THE resemblance of evolution and free enterprise is something we’ve written about a few times before, for example: Adam Smith’s Invisible Hand and Charles Darwin’s Natural Selection, and Evolution, Intelligent Design, and Barack Obama, and Analogies to Intelligent Design, but it’s nice to see the same idea in the press.
In the Kansas City Star we read: Are you a socialist-creationist or a free-market evolutionist? Here are some excerpts, with bold added by us:
Is life fundamentally bottom-up and randomly designed or top-down and intentionally designed? Are you a socialist-creationist or a free-market evolutionist? If you reject this dichotomy and instead view yourself as a socialist-evolutionist, how can you justify arguing for the power of self-organization and unintentional, benevolent design in biology and against it in economics?
Exactly! Let’s read on:
The arguments of Adam Smith and Charles Darwin are linked more deeply than just their bottom-up commonality. They are bonded together by a belief in the unintended nature of benevolence in economics and evolution. Smith argued “It is not from the benevolence of the butcher, the brewer, or the baker that we expect our dinner, but from their regard to their own interest.”
Likewise, Darwin did not view “natural selection” as the result of benevolent intention, but rather as the result of random deviations in genetic code. Some deviations were beneficial and some were harmful. Those species that got the beneficial deviations prospered while those that got the harmful ones died out.
Right again! Well, Darwin didn’t know about genetic code. He built his theory on the well-known fact that offspring exhibit what he called “individual differences” from their parents. We continue:
The Reverend Thomas Malthus did not share this benevolent view. …
Karl Marx also felt that the world left to its own devices would result in disaster. Without governmental guidance from above, capitalism would destroy itself and ultimately lead to a new world order of socialism where government would control and organize the means of production just as God controls and organizes the creation of life itself.
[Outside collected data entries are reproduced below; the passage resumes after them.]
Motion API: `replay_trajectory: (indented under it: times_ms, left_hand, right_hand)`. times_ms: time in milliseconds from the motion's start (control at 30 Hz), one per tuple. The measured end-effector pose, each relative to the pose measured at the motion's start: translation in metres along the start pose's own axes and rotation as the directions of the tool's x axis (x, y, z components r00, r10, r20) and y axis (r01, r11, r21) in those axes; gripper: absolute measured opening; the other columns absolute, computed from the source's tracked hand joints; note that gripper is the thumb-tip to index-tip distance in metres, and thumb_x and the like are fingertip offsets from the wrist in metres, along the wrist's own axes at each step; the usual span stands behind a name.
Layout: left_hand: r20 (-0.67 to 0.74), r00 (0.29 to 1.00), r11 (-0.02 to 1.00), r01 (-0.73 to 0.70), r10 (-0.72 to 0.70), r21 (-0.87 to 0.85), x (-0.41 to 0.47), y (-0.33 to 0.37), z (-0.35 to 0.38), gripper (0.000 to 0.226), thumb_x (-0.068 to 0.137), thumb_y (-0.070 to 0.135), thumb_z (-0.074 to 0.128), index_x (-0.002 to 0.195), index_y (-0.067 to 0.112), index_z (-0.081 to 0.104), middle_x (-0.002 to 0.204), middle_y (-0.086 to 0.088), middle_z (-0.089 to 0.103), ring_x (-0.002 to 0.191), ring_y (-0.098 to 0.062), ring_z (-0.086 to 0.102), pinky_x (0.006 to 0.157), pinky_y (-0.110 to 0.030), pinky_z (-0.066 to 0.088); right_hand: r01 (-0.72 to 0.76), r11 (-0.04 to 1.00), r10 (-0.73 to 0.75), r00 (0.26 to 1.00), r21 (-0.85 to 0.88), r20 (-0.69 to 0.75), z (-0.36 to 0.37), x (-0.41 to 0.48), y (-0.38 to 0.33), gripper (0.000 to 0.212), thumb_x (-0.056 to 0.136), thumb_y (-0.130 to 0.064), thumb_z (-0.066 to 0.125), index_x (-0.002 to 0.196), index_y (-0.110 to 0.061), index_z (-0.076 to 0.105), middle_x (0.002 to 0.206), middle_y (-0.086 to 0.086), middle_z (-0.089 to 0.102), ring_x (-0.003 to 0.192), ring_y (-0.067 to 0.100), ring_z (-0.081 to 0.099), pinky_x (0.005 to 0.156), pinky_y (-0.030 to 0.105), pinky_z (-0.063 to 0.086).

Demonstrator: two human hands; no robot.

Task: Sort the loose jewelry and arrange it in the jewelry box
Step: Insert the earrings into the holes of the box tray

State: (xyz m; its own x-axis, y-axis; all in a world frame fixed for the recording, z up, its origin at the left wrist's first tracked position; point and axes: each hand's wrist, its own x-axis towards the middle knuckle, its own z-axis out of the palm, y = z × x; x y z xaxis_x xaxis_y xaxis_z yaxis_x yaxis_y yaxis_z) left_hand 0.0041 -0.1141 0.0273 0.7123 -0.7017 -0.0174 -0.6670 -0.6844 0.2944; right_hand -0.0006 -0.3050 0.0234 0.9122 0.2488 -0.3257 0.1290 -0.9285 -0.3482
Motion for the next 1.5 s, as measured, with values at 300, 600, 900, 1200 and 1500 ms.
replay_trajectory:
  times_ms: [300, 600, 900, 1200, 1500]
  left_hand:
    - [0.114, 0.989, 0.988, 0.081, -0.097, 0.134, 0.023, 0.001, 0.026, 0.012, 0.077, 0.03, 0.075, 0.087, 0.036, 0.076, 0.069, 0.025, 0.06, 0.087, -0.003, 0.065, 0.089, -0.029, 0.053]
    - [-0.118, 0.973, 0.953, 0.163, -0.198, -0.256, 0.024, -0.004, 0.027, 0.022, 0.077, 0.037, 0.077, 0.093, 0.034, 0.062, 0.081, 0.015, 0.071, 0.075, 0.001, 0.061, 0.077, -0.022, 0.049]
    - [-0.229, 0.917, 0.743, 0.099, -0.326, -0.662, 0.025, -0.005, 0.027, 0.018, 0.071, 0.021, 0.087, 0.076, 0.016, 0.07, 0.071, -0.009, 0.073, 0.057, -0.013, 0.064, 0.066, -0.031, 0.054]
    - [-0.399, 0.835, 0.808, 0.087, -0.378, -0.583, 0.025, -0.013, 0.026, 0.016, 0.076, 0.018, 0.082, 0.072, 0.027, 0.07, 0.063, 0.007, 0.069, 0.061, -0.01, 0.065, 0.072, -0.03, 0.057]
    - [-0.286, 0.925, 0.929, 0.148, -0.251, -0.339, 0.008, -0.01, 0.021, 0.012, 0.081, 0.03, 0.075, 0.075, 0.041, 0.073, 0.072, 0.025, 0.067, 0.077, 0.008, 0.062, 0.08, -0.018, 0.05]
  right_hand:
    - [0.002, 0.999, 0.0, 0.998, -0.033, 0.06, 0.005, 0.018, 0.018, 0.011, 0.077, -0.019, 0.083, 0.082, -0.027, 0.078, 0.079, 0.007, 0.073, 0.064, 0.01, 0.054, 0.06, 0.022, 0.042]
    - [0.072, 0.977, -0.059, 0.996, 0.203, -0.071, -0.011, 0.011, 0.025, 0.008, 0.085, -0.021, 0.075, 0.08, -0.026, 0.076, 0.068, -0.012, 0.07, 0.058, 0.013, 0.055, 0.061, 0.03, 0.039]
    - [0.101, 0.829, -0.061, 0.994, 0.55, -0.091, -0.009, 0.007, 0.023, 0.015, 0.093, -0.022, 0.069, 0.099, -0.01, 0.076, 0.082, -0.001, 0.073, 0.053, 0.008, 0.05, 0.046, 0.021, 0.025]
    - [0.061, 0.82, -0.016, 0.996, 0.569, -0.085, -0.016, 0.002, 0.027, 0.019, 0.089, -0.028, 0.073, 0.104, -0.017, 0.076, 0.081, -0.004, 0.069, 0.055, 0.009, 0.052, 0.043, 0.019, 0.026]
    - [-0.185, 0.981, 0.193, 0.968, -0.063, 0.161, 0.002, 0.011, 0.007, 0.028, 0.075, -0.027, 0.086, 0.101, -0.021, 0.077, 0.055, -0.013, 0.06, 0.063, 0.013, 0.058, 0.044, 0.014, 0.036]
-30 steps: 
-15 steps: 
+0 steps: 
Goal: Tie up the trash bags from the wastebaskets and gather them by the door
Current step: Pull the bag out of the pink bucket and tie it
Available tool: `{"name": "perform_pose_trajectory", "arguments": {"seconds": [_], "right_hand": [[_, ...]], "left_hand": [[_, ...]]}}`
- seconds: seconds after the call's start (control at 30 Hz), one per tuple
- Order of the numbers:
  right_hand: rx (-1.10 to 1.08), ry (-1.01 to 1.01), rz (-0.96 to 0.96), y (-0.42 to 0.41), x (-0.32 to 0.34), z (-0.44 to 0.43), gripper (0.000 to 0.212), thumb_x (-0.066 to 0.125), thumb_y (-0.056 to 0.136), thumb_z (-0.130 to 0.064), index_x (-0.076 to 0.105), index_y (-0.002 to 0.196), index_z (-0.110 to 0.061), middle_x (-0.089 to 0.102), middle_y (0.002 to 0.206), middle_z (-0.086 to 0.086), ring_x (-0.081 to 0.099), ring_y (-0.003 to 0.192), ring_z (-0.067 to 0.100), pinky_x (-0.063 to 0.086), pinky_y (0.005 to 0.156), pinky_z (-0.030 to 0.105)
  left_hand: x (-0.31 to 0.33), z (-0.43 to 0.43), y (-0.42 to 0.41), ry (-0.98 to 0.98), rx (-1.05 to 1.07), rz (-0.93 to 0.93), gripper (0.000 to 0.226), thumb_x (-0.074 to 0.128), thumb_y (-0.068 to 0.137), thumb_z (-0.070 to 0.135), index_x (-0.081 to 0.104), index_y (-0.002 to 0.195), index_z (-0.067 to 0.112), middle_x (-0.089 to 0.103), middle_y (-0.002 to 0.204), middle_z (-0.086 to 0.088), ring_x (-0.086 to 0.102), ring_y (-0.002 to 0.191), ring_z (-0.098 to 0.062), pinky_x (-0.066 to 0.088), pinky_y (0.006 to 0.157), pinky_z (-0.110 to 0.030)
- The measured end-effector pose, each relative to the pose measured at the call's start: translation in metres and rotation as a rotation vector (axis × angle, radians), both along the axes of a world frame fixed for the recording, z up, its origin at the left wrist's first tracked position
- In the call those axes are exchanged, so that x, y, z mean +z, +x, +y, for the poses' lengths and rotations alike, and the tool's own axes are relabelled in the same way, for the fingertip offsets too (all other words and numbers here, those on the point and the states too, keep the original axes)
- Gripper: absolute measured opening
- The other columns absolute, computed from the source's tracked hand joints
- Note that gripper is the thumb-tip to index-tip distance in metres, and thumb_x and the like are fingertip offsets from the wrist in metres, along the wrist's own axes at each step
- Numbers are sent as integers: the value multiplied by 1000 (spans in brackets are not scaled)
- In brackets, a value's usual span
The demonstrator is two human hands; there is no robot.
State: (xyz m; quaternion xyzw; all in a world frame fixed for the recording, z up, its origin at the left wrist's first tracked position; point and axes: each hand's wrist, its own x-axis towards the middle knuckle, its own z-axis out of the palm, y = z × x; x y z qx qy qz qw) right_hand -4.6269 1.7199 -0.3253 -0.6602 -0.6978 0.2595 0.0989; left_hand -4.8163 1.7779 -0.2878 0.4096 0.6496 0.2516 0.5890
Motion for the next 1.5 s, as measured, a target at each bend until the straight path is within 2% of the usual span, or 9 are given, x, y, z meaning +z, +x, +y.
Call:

Right yet again. Well, Marx didn’t assert that God controls life — but his concept of economics is clearly analogous to creationism. We made that same point here: Marx, Stalin, and Darwin. One more excerpt:
Karl Marx and William Paley tell a consistent, socialist-creationist story of life controlled through top-down, intentional design. Their view contrasts sharply with the free-market evolutionist story of Adam Smith and Charles Darwin who see a world of self-organizing, bottom-up, unintentional benevolence.
Given the above, which is obvious to the educated mind, how is it possible that the neo-theocrats at the Discovery Institute’s Center for Science and Culture (a/k/a the Discoveroids) — who are obsessed with promoting intelligent design, can consider themselves to be conservatives? We don’t know, but as shown here: Discovery Institute — An Insider’s Tale, that’s how they think of themselves — or at least that’s how they present themselves.
The Discoveroids’ Mission Statement says:
The Institute discovers and promotes ideas in the common sense tradition of representative government, the free market and individual liberty.
Some of them are probably confused (no surprise), and the others don’t care. What they really want is theocracy; the rest is unimportant.